“Hm... berapa lama, ya?” Mataku mengarah ke langit-langit mobil sambil telunjukku menepuk-nepuk pipiku, pura-pura mengingat sesuatu. “Lebih dari sepuluh tahun deh kayaknya.”
“Hah? Lama amat....” Mulut Jasmine sampai menganga saking terkejutnya.
“Hahaha....” Aku akhirnya tak kuasa lagi menahan tawa. Segera kuacak-acak rambut lurus Jasmine yang dipotong bob pendek dengan poni yang menjuntai keningnya.
“Ih, Tante. Rambut Jasmine kan jadi kusut,” protesnya seraya menjauhkan tangan usilku dari rambutnya. Aku pun pura-pura ngambek.
“By the way, Al. Calonnya Karel itu siapa?” Tiba-tiba saja Kak Rose yang duduk di depan bertanya padaku. “Terus, kamu kapan menyusul?”
Mendengar pertanyaan terakhir Kak Rose, aku hanya bisa mendesah.
Lagi-lagi pertanyaan yang sama. Sampai bosan telingaku mendengarnya.
“Ya, doain aja semoga tahun ini Alya ketemu jodoh dan menikah,” pungkasku akhirnya.

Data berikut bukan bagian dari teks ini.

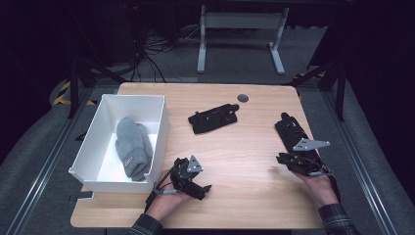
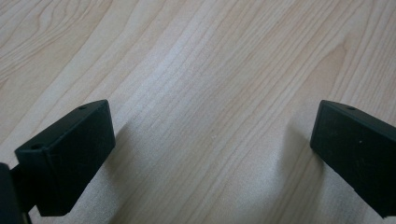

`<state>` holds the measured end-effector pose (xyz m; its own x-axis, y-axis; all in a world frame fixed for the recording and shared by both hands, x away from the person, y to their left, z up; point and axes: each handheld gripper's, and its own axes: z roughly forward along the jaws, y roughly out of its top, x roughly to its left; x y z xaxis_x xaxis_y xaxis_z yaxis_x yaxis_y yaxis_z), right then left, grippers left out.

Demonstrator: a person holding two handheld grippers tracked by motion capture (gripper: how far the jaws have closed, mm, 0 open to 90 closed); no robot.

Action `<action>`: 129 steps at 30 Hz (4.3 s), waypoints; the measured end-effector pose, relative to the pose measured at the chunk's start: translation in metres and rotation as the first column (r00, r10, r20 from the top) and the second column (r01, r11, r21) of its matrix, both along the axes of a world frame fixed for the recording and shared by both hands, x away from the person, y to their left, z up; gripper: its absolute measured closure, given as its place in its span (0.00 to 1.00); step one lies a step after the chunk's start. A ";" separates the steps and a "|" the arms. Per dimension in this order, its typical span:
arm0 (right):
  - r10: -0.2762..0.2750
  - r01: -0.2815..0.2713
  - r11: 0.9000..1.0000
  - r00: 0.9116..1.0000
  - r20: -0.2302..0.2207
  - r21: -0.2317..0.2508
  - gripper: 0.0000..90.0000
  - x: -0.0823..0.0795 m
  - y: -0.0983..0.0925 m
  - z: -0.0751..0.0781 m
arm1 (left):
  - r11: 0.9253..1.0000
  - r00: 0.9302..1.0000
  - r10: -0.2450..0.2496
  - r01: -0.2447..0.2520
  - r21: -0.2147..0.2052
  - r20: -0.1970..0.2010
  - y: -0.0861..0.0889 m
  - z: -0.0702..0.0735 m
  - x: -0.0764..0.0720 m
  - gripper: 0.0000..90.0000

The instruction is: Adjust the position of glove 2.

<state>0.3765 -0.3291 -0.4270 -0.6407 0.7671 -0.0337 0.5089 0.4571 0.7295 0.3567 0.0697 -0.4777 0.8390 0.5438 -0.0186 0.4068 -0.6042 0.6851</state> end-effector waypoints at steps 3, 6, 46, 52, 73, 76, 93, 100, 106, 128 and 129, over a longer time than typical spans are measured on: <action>-0.032 0.032 0.999 0.999 0.006 -0.009 1.00 0.008 -0.006 0.004 | 1.000 1.000 -0.005 0.005 0.000 -0.001 0.001 0.000 -0.002 0.00; -0.067 0.068 0.998 0.998 0.012 -0.020 1.00 0.015 -0.014 0.005 | 1.000 1.000 -0.011 0.011 0.001 0.000 0.002 0.000 -0.003 0.00; -0.165 0.160 0.983 0.985 -0.045 -0.091 1.00 0.048 -0.043 -0.017 | 1.000 1.000 -0.027 0.027 -0.002 0.000 0.003 0.000 -0.002 0.00; -0.117 0.112 0.990 0.991 -0.060 -0.084 1.00 0.040 -0.032 -0.017 | 1.000 1.000 -0.027 0.027 -0.003 -0.001 0.003 0.000 -0.002 0.00; 0.120 -0.127 0.990 0.988 -0.100 -0.062 1.00 0.002 0.027 -0.018 | 1.000 1.000 -0.026 0.026 -0.002 -0.003 0.004 0.000 -0.002 0.00; 0.145 -0.152 0.987 0.984 -0.103 -0.058 1.00 -0.004 0.033 -0.018 | 1.000 1.000 -0.026 0.026 -0.002 -0.003 0.004 0.000 -0.002 0.00; 0.280 -0.286 0.958 0.950 -0.136 -0.030 1.00 -0.048 0.070 -0.020 | 1.000 1.000 -0.025 0.025 -0.001 -0.002 0.004 0.000 -0.003 0.00; 0.280 -0.283 0.959 0.955 -0.099 -0.008 0.94 -0.049 0.065 -0.013 | 1.000 1.000 -0.024 0.024 -0.001 -0.002 0.004 0.000 -0.003 0.00; 0.201 -0.201 0.980 0.978 -0.048 0.016 0.74 -0.042 0.043 -0.008 | 1.000 1.000 -0.024 0.024 -0.001 -0.002 0.004 0.000 -0.003 0.00; -0.129 0.129 0.992 0.992 0.003 0.009 0.20 -0.009 -0.025 -0.040 | 1.000 0.999 0.007 -0.007 -0.006 -0.042 -0.004 0.013 0.007 0.12; -0.129 0.129 0.992 0.992 0.006 0.015 0.19 -0.009 -0.025 -0.041 | 1.000 0.999 0.015 -0.016 -0.023 -0.047 -0.004 0.016 0.012 0.19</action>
<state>0.3678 -0.3544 -0.4678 -0.5363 0.8436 -0.0255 0.5579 0.3770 0.7393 0.3684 0.0652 -0.4616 0.8283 0.5558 -0.0699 0.4478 -0.5819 0.6789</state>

“Karel masih tinggal di Sawahan, Al? Oya, tadi Kakak tanya calonnya Karel, kok belum dijawab?”
Fuih. Bisa nggak sih kita nggak usah ngebahas soal ini, Kak?
Tapi yang keluar dari mulutku, “Calonnya Karel itu Nizar.” Nada suaraku dibikin sedatar mungkin. Namun reaksi Kak Rose malah berbeda.